Monday, April 4, 2011

Why Kids Whine

I started teaching several sections of freshman humanities; my classes are mixed honors, which means I have students from a wide range of abilities and backgrounds. At this point in their academic careers (and lives, for that matter), these students have had very few opportunities to interact with adults as adults. Most of their interactions with adults have probably been with their parents.

In class this past week, I had an interesting moment with a student who had missed an assignment deadline. He asked if he could complete the assignment late, and I told him no; his voice immediately jumped an octave, and he said "But whyyyyy...". It was the most transparent, stereotypical whining voice I had heard in a long time, and I can imagine it working with parents.

I asked him if he was aware that his voice had changed, and he didn't seem to be; though I was initially taken aback by his tactic, I quickly realized that this is how he has learned to interact with adults. This is what works for him.

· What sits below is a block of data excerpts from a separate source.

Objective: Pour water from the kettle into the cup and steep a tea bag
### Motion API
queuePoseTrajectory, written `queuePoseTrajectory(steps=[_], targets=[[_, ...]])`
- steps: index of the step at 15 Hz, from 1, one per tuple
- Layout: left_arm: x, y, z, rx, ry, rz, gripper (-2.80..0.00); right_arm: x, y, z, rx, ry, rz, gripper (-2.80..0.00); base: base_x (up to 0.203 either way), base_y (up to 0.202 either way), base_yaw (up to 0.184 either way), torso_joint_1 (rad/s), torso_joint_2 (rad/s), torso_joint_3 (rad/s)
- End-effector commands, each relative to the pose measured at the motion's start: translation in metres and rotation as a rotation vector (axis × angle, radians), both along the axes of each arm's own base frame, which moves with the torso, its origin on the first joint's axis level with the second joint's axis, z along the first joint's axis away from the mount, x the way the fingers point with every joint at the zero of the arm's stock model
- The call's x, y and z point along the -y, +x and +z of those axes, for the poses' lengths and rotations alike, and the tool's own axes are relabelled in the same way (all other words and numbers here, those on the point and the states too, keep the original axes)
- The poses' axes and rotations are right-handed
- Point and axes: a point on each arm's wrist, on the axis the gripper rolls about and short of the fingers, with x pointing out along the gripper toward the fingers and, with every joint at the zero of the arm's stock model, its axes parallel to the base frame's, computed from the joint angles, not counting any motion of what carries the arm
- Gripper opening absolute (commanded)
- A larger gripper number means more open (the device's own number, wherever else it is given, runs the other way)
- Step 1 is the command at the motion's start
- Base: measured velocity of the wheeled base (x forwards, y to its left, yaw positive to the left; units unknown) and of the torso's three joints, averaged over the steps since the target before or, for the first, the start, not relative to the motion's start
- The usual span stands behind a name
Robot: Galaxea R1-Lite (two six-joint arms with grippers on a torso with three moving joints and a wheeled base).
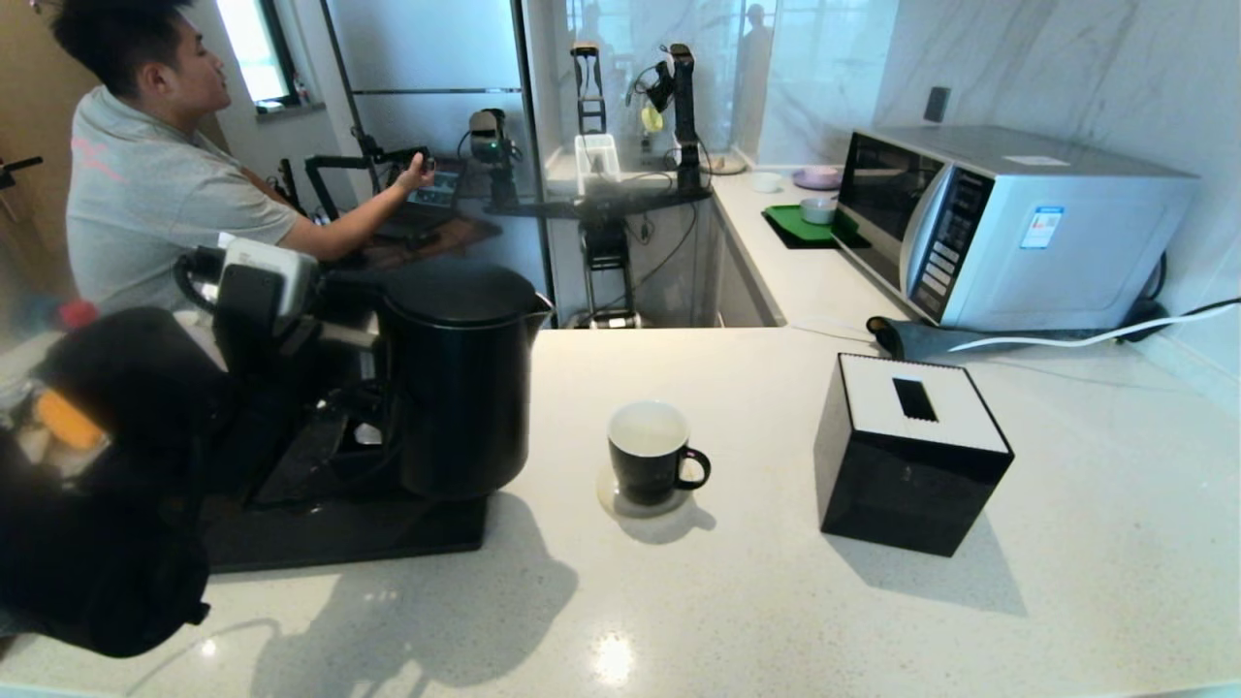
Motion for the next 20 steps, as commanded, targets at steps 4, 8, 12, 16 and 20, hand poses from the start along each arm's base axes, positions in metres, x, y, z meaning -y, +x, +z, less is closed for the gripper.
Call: queuePoseTrajectory(steps=[4,8,12,16,20], targets=[[0.010,-0.003,0.007,0.057,0.012,-0.026,-2.80,0.000,0.000,0.000,-0.001,-0.001,0.001,-2.80,0.000,0.000,0.000,0.000,0.00,0.000],[0.025,-0.007,0.007,0.054,0.016,-0.006,-2.80,0.000,0.000,0.000,-0.001,-0.001,0.001,-2.80,0.000,0.000,0.000,0.000,0.00,0.000],[0.037,-0.016,0.010,-0.006,0.014,0.008,-2.80,0.000,0.000,0.000,-0.001,-0.001,0.001,-2.80,0.000,0.000,0.000,0.000,0.00,0.000],[0.045,-0.024,0.010,-0.045,0.018,0.009,-2.80,0.000,0.000,0.000,-0.001,-0.001,0.001,-2.80,0.000,0.000,0.000,0.000,0.00,0.000],[0.050,-0.032,0.012,-0.093,0.030,0.012,-2.80,0.000,0.000,0.000,-0.001,-0.001,0.001,-2.80,0.000,0.000,0.000,0.000,0.00,0.000]])
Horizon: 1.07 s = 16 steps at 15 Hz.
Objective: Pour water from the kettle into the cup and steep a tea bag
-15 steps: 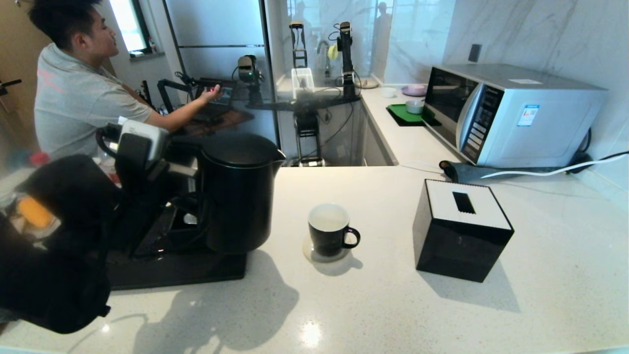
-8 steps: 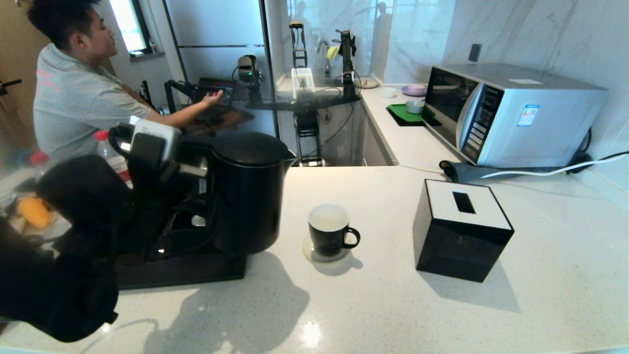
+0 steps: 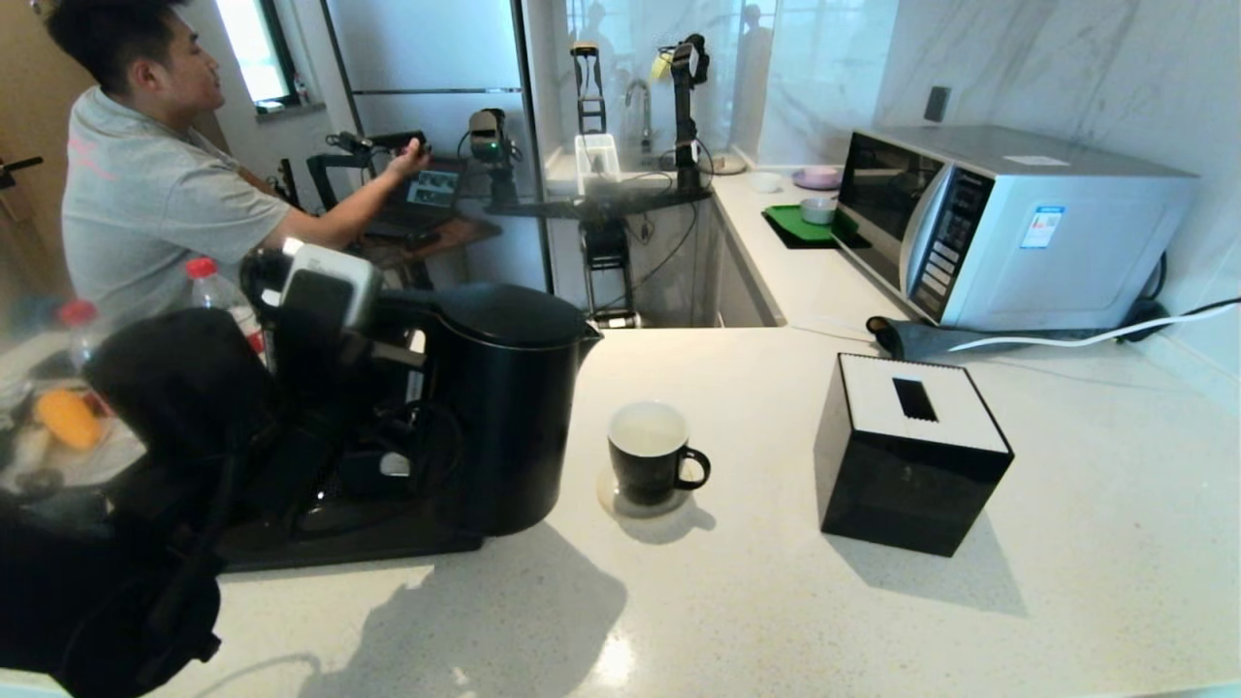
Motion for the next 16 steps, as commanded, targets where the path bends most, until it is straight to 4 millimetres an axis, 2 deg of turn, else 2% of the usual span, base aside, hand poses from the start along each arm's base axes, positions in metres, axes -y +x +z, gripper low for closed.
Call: queuePoseTrajectory(steps=[1,9,16], targets=[[0.001,-0.006,0.005,0.001,0.002,-0.010,-2.80,0.000,0.000,0.000,-0.001,-0.001,0.001,-2.80,0.000,0.000,0.000,0.000,0.00,0.000],[0.017,-0.017,-0.002,-0.087,0.029,0.026,-2.80,0.000,0.000,0.000,-0.001,-0.001,0.001,-2.80,0.000,0.000,0.000,0.000,0.00,0.000],[0.020,-0.019,-0.008,-0.149,0.059,0.058,-2.80,0.000,0.000,0.000,-0.001,-0.001,0.001,-2.80,0.000,0.000,0.000,0.000,0.00,0.000]])
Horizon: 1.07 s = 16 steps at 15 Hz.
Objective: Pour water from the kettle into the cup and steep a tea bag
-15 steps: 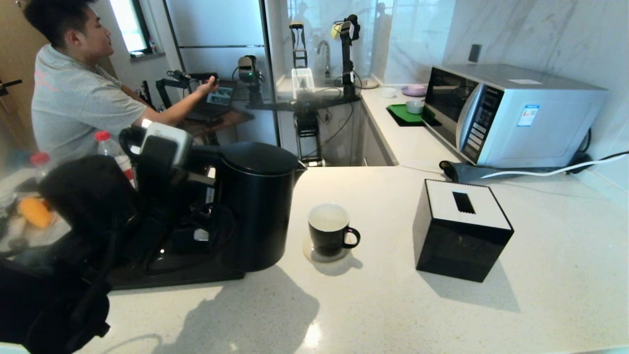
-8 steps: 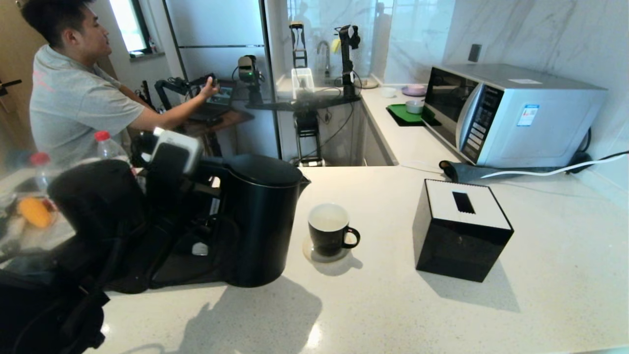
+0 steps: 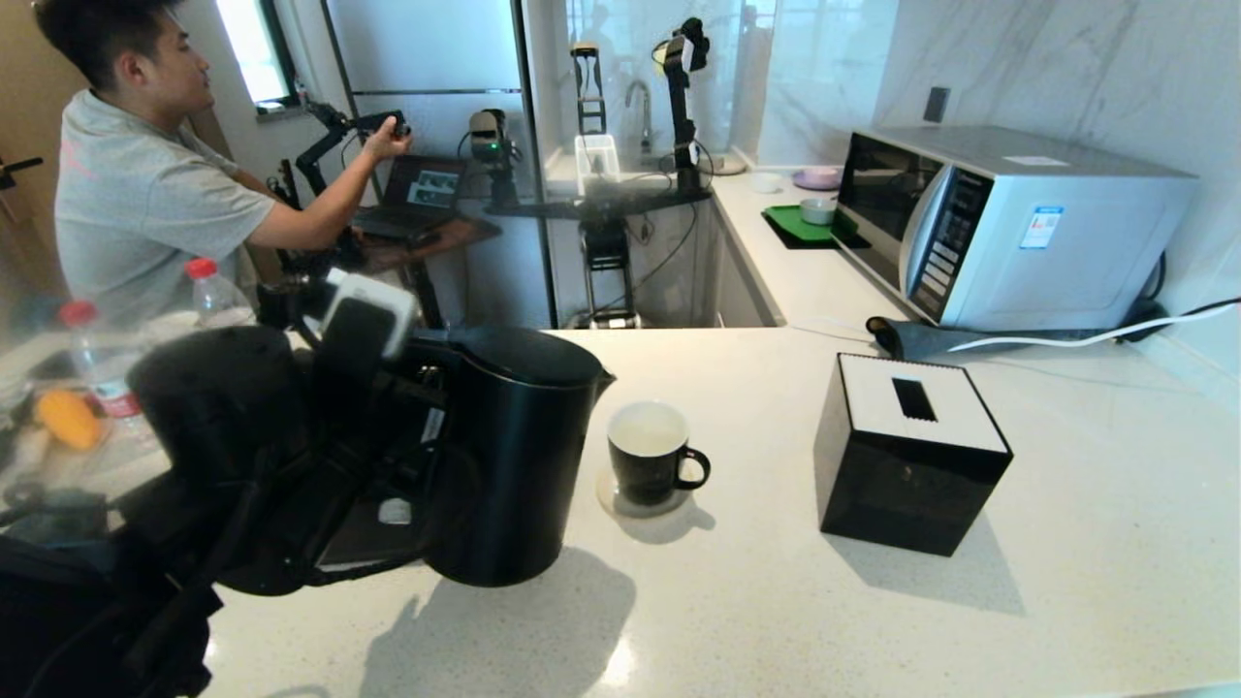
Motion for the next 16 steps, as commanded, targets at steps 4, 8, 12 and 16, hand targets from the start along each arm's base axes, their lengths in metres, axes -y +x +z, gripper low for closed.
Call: queuePoseTrajectory(steps=[4,8,12,16], targets=[[-0.0002,-0.0008,-0.0019,-0.024,0.014,0.003,-2.80,0.0000,0.0001,0.0000,-0.001,-0.001,0.001,-2.80,0.000,0.000,0.000,0.000,0.00,0.000],[-0.0004,-0.0004,-0.0038,-0.050,0.028,0.006,-2.80,0.0000,0.0001,0.0000,-0.001,-0.001,0.001,-2.80,0.000,0.000,0.000,0.000,0.00,0.000],[-0.0001,0.0002,-0.0065,-0.086,0.049,0.006,-2.80,0.0000,0.0001,0.0000,-0.001,-0.001,0.001,-2.80,0.000,0.000,0.000,0.000,0.00,0.000],[0.0005,0.0015,-0.0071,-0.124,0.070,0.013,-2.80,0.0000,0.0001,0.0000,-0.001,-0.001,0.001,-2.80,0.000,0.000,0.000,0.000,0.00,0.000]])
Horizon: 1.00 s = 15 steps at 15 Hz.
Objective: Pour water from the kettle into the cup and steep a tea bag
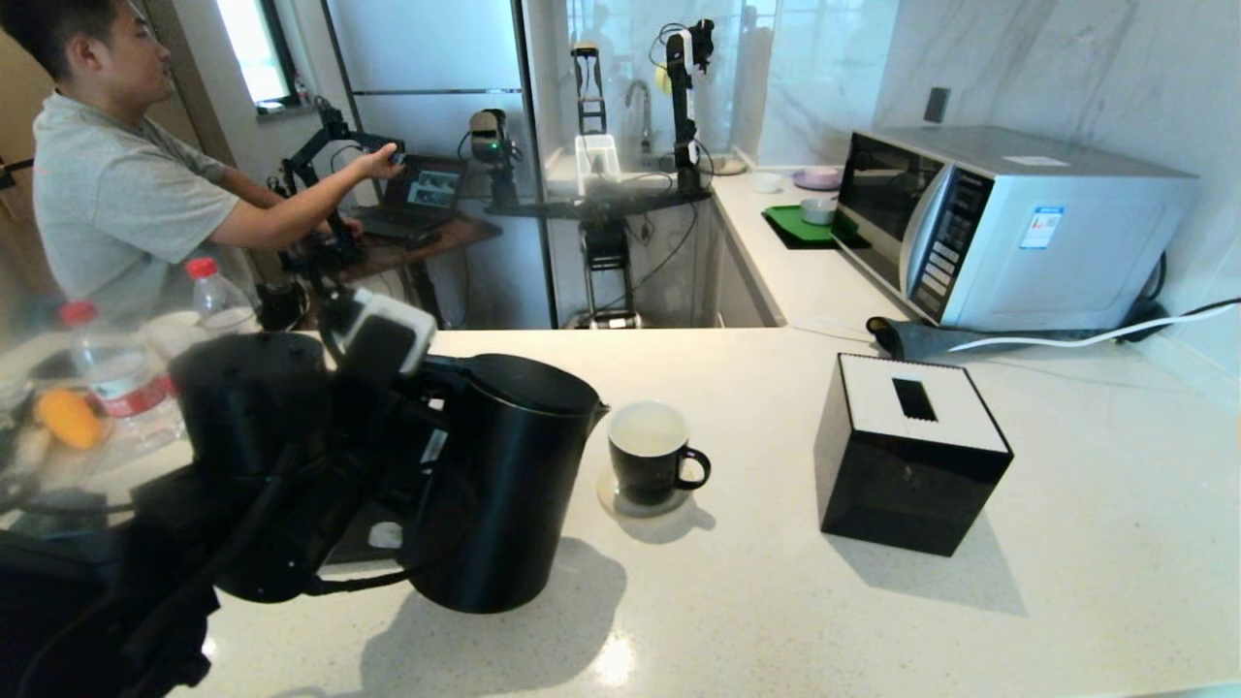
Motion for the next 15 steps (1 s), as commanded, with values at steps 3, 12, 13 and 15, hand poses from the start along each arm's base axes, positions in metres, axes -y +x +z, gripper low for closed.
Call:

I stood my ground, and we chatted for a bit about how to ask for an extension in an adult way and how talking to teachers isn't the same as talking to parents. It was an interesting glimpse into the mind of my student and the importance of teaching life and communication skills as well as specific academic content.

- O+B

Saturday, April 2, 2011

Some Important Lessons on Worksheet Design

As novice teachers, many of us will be creating much of our curriculum from scratch. The big picture of unit design can be tough enough, but I am learning that even small things like worksheets for class activities present important problems.
I designed a worksheet to guide in-class reading of Romeo and Juliet (act 3, scene 1, the fight scene between Mercutio, Tybalt, and Romeo). The worksheet focused the students on certain motifs, character motivations, and assigning/determining blame for the events of the scene. I felt the content of the worksheet was solid, and my instructions were clear to me. My class (ninth grade mixed-honors) did okay with the worksheet, but could've done much better. Here are the suggestions my mentoring teacher made:

1. Keep directions accessible to all students. Expanding their vocabulary is important, but if you do it in the directions of an assignment, you are stacking cognitive tasks on top of one another, and risking that the students become overwhelmed.

2. Use engaging language when writing directions. In addition to using a manageable vocabulary, avoid dry, academic language; try to write in an engaging way, just as you would speak in an engaging way.

3. Most importantly, provide examples of what you expect their work to look like. In the first worksheet, I asked for lines as examples of the motif discussed; the responses ranged from line numbers, to a few words from a line, to an entire line word for word. Which was right? I don't know; this was another benefit of writing example answers - it forced me to think more clearly about what I wanted students to be doing.